• Instructions to follow:
Tell how many lines in the data below hold the string "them"; give nothing but the number.

━━━━━ Supplied records ━━━━━

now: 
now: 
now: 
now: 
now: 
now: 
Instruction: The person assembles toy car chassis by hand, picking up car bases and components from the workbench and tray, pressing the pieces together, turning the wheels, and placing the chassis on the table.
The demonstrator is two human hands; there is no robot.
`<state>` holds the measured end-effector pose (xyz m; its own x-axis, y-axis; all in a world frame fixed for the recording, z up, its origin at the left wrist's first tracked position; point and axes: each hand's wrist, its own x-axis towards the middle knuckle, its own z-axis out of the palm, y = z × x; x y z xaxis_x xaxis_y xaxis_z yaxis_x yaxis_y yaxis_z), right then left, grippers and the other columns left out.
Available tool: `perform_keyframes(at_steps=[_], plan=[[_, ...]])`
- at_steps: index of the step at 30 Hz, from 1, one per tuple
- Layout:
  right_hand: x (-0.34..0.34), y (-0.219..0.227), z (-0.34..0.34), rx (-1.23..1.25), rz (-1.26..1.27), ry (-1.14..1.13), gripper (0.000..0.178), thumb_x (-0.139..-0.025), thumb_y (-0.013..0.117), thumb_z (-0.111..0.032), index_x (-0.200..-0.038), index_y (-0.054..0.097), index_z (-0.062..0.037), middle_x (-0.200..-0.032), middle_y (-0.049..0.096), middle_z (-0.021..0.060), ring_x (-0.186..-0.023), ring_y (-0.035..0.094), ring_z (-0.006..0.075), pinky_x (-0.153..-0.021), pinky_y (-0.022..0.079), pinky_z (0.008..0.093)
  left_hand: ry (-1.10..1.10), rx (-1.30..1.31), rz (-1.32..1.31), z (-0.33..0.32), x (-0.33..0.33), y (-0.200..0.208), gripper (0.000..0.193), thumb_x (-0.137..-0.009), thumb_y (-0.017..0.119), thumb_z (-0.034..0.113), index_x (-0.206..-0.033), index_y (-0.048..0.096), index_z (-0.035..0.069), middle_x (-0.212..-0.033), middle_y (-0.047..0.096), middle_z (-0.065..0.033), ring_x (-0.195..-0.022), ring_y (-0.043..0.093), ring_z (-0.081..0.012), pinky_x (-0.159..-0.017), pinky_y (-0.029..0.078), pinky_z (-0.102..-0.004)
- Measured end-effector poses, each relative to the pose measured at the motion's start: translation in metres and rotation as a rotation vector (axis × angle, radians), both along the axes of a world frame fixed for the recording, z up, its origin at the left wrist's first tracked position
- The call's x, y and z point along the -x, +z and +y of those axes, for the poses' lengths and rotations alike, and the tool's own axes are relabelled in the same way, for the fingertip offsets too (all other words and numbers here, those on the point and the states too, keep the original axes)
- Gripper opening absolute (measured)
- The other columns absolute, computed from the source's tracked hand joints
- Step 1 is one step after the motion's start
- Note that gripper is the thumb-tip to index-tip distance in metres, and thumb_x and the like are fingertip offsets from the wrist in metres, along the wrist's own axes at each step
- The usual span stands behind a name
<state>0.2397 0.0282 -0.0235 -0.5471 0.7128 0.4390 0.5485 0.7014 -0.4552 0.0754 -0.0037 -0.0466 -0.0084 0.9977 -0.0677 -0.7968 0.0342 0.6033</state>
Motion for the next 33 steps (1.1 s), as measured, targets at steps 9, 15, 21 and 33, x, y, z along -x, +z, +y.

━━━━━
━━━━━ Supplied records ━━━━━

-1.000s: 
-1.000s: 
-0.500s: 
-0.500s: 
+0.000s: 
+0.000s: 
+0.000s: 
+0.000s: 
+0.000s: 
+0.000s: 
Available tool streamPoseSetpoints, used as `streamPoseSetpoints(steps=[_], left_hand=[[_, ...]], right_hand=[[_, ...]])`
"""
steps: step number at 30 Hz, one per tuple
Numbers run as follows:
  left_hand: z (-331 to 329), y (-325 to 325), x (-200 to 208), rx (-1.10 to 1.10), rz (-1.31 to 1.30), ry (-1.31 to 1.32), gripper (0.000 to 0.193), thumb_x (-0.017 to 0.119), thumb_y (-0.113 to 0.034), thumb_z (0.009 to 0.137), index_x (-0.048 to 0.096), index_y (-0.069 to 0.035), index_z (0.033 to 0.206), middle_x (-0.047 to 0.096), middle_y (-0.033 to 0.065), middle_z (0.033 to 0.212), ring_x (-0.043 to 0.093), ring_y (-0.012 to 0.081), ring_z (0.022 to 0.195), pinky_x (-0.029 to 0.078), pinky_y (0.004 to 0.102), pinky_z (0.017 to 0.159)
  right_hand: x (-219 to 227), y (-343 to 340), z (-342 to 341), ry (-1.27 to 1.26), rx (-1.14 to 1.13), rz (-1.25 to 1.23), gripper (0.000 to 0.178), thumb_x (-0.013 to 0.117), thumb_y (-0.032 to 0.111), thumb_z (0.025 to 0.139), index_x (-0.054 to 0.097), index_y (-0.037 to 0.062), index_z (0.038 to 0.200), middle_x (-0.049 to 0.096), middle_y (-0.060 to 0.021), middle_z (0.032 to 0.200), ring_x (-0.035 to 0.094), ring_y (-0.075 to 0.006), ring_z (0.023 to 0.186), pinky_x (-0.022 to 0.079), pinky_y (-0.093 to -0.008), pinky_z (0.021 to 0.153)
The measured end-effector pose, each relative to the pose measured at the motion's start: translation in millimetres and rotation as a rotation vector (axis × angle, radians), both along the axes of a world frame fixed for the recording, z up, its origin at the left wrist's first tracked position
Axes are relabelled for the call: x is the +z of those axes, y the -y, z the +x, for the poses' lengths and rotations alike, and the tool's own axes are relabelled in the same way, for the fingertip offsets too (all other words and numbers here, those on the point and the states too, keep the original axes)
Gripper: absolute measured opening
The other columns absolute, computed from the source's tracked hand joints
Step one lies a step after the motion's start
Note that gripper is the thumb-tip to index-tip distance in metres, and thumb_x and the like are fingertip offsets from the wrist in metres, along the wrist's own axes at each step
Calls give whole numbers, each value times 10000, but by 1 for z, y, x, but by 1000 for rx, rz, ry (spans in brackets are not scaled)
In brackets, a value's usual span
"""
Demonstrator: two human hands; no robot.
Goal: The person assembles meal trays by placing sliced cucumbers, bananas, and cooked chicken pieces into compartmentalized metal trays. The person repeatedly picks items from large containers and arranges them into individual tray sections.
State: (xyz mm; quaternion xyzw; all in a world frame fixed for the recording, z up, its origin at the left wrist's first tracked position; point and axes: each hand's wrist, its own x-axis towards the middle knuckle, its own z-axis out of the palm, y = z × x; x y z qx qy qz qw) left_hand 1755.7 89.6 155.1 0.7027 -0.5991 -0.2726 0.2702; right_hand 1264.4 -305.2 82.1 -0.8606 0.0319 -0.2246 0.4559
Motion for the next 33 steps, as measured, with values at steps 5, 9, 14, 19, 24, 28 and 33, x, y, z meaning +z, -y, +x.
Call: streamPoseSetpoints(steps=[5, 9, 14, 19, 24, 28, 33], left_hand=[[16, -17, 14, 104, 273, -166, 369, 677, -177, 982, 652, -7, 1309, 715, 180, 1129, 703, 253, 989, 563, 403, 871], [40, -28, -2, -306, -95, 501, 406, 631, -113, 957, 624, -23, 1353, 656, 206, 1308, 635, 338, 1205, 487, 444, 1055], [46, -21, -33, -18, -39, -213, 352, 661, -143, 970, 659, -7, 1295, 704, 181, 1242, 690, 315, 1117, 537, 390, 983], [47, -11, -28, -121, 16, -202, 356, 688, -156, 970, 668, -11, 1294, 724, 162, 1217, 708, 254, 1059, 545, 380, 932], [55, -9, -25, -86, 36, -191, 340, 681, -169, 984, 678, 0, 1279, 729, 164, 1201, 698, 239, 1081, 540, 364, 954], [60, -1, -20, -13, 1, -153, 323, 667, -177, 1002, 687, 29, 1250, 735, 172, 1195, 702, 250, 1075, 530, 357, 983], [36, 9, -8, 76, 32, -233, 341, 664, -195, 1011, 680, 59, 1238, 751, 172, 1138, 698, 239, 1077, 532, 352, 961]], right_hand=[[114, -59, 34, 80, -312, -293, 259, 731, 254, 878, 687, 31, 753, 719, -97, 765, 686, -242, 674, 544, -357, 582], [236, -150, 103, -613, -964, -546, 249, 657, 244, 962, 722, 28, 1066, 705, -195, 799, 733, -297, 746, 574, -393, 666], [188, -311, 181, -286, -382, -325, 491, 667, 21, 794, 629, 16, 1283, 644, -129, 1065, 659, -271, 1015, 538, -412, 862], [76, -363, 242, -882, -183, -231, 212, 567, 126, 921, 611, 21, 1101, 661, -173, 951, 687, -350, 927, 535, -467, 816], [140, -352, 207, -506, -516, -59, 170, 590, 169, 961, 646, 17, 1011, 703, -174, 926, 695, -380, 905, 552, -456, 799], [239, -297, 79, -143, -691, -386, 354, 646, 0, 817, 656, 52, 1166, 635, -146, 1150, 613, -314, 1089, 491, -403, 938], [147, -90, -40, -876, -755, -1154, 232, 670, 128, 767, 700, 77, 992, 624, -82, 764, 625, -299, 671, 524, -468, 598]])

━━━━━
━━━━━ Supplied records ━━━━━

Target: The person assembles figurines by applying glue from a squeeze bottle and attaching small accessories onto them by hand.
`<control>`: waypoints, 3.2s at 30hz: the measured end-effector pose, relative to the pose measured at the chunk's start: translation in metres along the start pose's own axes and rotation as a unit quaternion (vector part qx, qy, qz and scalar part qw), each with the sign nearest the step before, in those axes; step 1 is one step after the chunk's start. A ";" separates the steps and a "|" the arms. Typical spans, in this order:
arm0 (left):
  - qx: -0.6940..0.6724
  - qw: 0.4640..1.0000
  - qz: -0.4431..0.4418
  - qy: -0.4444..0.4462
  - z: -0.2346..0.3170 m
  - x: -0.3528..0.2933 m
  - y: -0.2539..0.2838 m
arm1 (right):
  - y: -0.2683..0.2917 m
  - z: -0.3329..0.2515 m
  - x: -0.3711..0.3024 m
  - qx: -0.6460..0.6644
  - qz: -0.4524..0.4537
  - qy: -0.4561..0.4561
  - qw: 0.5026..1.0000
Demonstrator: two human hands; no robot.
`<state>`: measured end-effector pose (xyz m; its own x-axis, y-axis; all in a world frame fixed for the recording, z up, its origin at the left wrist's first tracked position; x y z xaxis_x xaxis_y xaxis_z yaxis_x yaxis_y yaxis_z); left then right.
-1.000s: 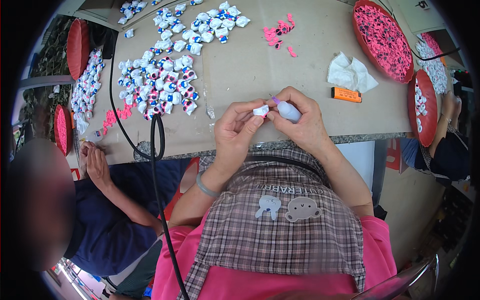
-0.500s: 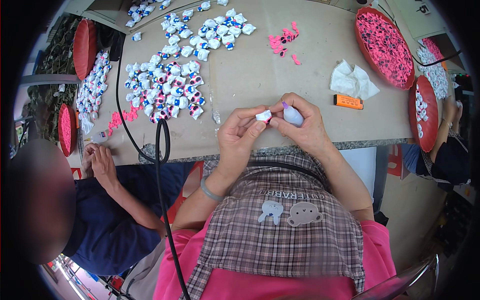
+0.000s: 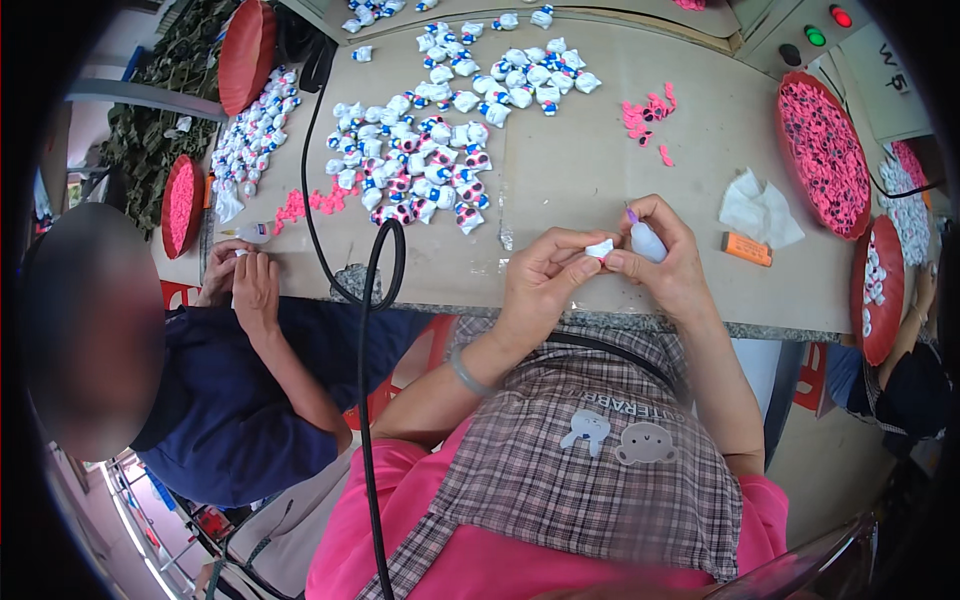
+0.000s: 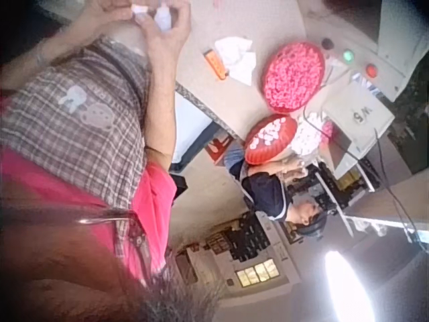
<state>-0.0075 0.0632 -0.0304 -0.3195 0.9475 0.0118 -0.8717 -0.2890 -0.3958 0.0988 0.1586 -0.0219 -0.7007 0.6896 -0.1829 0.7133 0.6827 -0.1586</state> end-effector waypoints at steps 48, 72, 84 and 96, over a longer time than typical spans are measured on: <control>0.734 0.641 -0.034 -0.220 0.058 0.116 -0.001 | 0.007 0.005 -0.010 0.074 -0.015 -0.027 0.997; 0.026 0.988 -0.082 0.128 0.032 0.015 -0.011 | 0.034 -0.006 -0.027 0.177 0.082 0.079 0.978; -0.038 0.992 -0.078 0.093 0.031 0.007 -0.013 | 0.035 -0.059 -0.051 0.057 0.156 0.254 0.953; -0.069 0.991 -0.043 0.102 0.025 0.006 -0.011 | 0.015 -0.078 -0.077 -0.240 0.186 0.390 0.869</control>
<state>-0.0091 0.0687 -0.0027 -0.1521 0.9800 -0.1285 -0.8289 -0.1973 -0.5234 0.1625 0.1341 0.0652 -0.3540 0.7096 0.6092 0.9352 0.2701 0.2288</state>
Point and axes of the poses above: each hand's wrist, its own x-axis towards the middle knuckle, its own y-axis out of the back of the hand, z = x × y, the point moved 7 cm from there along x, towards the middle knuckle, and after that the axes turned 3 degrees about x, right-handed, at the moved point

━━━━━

• Finished task:
2